Description
Name and Version
built from source, source download date is 25.06.25
Operating systems
Linux
GGML backends
CUDA
Hardware
Intel Ultra 9 285K
Models
google_gemma-3-12b-it-qat-Q4_K_M.gguf
Problem description & steps to reproduce
If run with the following options then after exit memory stays claimed and never freed until reboot. The options:
./llama-cli -t 24 -c 4500 -t 0.5 -ngl 49 -m 'google_gemma-3-12b-it-qat-Q4_K_M.gguf' -f text.txt -ts 0,49,0 -fa -ctk q8_0 -ctv q8_0
If to remove the quantization options then everything goes ok. But when the options are present then everything is very slow, especially token generation. The difference in logs is in the size of CUDA_host compute buffer. When quantization options are present then the buffer is very large comparing with the case when there's a default quantization. The default size is 55 MB when problematic one can be about 5 GB.
Here is the same command, but without dangerous options:
./llama-cli -t 24 -c 4500 -t 0.5 -ngl 49 -m 'google_gemma-3-12b-it-qat-Q4_K_M.gguf' -f text.txt -ts 0,49,0 -fa
I see no dependencies on number of GPUs, the problem repeats on one GPU and on more than one.
First Bad Commit
No response
Relevant log output
load_tensors: loading model tensors, this can take a while... (mmap = true)

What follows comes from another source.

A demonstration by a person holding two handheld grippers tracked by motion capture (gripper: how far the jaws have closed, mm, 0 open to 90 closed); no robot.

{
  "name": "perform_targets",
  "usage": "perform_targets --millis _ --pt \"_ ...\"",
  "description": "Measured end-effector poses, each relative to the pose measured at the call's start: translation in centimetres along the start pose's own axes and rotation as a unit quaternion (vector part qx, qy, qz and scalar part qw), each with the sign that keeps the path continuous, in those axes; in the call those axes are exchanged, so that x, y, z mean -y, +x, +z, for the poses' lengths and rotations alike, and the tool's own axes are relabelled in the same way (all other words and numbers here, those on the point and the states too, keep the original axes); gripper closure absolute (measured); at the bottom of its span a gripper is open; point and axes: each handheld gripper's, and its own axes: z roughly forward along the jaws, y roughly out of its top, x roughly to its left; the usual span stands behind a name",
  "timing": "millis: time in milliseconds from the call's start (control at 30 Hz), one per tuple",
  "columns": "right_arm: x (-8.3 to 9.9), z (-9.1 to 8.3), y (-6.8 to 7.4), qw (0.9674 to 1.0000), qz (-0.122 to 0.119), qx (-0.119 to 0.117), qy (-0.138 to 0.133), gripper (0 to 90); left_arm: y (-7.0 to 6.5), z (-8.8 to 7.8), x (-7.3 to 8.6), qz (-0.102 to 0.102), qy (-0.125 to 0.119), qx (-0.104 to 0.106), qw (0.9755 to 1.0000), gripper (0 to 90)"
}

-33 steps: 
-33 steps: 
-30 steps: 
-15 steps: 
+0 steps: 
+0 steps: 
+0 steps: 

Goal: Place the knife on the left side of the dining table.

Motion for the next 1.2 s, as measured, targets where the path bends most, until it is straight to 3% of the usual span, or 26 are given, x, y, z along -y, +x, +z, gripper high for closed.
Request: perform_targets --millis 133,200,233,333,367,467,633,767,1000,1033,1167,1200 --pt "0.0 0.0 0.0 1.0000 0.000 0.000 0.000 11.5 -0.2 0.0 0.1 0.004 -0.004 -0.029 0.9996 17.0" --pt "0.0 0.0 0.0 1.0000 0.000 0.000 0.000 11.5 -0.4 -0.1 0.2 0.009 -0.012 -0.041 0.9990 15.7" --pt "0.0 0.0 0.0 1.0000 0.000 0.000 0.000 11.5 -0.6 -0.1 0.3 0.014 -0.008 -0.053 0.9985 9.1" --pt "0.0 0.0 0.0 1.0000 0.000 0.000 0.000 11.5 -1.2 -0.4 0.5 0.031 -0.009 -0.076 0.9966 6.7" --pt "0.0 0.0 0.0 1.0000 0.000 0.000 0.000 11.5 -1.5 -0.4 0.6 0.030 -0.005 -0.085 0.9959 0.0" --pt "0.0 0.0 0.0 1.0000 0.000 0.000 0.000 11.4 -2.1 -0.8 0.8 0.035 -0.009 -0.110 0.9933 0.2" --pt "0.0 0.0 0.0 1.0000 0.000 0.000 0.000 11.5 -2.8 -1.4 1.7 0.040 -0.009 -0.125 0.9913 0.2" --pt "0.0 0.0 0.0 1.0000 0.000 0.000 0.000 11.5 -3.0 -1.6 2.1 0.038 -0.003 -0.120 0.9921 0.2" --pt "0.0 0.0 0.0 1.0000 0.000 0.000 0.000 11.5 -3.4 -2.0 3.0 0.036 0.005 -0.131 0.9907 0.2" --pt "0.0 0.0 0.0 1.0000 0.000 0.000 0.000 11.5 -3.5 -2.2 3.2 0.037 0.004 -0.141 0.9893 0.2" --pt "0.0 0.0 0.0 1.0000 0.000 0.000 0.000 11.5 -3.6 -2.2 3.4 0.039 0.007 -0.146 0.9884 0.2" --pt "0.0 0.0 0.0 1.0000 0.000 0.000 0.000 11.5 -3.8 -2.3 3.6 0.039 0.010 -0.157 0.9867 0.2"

load_tensors: offloading 48 repeating layers to GPU
load_tensors: offloading output layer to GPU
load_tensors: offloaded 49/49 layers to GPU
load_tensors: CUDA1 model buffer size = 6956.38 MiB
load_tensors: CPU_Mapped model buffer size = 787.69 MiB
.................................................................................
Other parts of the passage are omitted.